**Task instructions**
Please give back the listing below word for word and drop any images.

**Data segment**
----
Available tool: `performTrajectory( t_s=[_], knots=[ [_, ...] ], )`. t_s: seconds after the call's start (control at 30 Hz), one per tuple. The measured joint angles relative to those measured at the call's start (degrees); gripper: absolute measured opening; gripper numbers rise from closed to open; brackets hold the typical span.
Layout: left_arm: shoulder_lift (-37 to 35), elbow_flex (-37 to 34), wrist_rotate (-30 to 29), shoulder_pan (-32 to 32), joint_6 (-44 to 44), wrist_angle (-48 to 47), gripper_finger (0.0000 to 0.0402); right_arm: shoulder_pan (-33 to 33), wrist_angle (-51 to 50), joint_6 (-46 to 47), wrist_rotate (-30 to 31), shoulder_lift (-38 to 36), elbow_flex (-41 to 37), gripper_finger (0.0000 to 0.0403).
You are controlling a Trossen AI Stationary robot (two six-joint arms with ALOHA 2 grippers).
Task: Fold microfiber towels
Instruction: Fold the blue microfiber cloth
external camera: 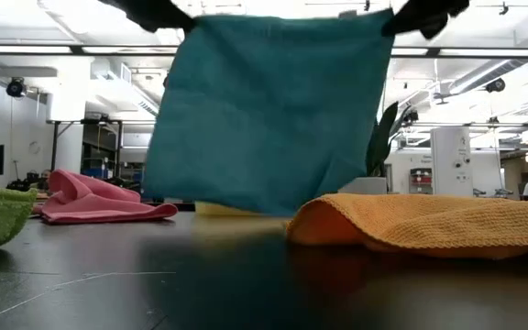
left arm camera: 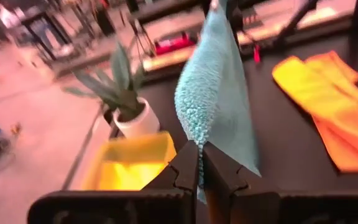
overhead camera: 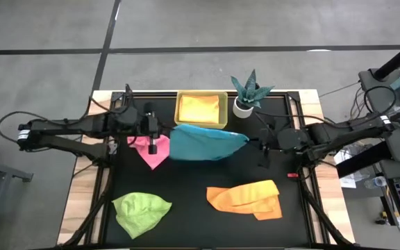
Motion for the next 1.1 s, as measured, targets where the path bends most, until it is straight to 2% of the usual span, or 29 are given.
performTrajectory(
  t_s=[0.13, 0.23, 0.3, 0.33, 0.4, 0.43, 0.5, 0.57, 0.67, 0.77, 0.97, 1.03, 1.1],
  knots=[
    [0.8, 0.0, -0.7, 0.2, 1.9, 1.7, 0.0000, 0.0, -0.7, -3.9, 2.3, 0.5, 1.8, 0.0008],
    [2.4, 0.0, -4.8, 1.1, 2.2, 4.7, 0.0000, 0.0, -0.8, -3.9, 10.0, 1.4, 3.1, 0.0008],
    [3.2, 0.3, -7.5, 1.7, 2.2, 9.6, 0.0000, -0.5, -3.2, -7.4, 5.1, 1.6, 4.3, 0.0008],
    [3.3, 0.4, -7.6, 1.9, 2.3, 11.7, 0.0000, -0.7, -3.5, -8.5, 5.3, 1.9, 4.7, 0.0008],
    [3.8, 0.4, -7.7, 2.4, 2.4, 15.5, 0.0000, -0.4, -2.5, -4.9, 13.2, 2.3, 5.6, 0.0008],
    [4.0, 0.5, -7.4, 2.6, 3.0, 16.6, 0.0000, -0.5, -2.8, -4.8, 13.1, 2.3, 5.6, 0.0008],
    [4.5, 0.8, -7.0, 3.0, 5.1, 15.5, 0.0000, -1.3, -2.9, -10.0, 8.2, 1.9, 5.6, 0.0008],
    [4.9, 1.0, -7.1, 3.2, 5.4, 15.6, 0.0000, -1.5, -1.0, -8.6, 12.1, 1.9, 6.2, 0.0008],
    [4.8, 1.1, -7.0, 3.7, 5.7, 15.9, 0.0000, -2.2, -4.3, -9.7, 10.3, 1.5, 6.9, 0.0008],
    [5.1, 0.4, -7.0, 4.5, 6.3, 14.9, 0.0000, -2.7, -6.0, -10.2, 13.4, 1.5, 7.5, 0.0008],
    [6.2, 0.2, -6.8, 5.2, 6.8, 6.0, 0.0000, -3.7, -11.9, -10.1, 16.1, 1.2, 6.6, 0.0008],
    [6.4, -0.3, -5.5, 5.1, 6.7, 2.5, 0.0000, -3.4, -12.1, -8.5, 14.1, 1.1, 6.0, 0.0008],
    [6.4, -1.0, -0.6, 5.0, 6.1, 0.1, 0.0000, -3.1, -13.4, -6.2, 8.1, 1.1, 5.4, 0.0008]
  ],
)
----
**Answer to the problem**
Available tool: `performTrajectory( t_s=[_], knots=[ [_, ...] ], )`. t_s: seconds after the call's start (control at 30 Hz), one per tuple. The measured joint angles relative to those measured at the call's start (degrees); gripper: absolute measured opening; gripper numbers rise from closed to open; brackets hold the typical span.
Layout: left_arm: shoulder_lift (-37 to 35), elbow_flex (-37 to 34), wrist_rotate (-30 to 29), shoulder_pan (-32 to 32), joint_6 (-44 to 44), wrist_angle (-48 to 47), gripper_finger (0.0000 to 0.0402); right_arm: shoulder_pan (-33 to 33), wrist_angle (-51 to 50), joint_6 (-46 to 47), wrist_rotate (-30 to 31), shoulder_lift (-38 to 36), elbow_flex (-41 to 37), gripper_finger (0.0000 to 0.0403).
You are controlling a Trossen AI Stationary robot (two six-joint arms with ALOHA 2 grippers).
Task: Fold microfiber towels
Instruction: Fold the blue microfiber cloth
external camera: 
left arm camera: 
overhead camera: 
Motion for the next 1.1 s, as measured, targets where the path bends most, until it is straight to 2% of the usual span, or 29 are given.
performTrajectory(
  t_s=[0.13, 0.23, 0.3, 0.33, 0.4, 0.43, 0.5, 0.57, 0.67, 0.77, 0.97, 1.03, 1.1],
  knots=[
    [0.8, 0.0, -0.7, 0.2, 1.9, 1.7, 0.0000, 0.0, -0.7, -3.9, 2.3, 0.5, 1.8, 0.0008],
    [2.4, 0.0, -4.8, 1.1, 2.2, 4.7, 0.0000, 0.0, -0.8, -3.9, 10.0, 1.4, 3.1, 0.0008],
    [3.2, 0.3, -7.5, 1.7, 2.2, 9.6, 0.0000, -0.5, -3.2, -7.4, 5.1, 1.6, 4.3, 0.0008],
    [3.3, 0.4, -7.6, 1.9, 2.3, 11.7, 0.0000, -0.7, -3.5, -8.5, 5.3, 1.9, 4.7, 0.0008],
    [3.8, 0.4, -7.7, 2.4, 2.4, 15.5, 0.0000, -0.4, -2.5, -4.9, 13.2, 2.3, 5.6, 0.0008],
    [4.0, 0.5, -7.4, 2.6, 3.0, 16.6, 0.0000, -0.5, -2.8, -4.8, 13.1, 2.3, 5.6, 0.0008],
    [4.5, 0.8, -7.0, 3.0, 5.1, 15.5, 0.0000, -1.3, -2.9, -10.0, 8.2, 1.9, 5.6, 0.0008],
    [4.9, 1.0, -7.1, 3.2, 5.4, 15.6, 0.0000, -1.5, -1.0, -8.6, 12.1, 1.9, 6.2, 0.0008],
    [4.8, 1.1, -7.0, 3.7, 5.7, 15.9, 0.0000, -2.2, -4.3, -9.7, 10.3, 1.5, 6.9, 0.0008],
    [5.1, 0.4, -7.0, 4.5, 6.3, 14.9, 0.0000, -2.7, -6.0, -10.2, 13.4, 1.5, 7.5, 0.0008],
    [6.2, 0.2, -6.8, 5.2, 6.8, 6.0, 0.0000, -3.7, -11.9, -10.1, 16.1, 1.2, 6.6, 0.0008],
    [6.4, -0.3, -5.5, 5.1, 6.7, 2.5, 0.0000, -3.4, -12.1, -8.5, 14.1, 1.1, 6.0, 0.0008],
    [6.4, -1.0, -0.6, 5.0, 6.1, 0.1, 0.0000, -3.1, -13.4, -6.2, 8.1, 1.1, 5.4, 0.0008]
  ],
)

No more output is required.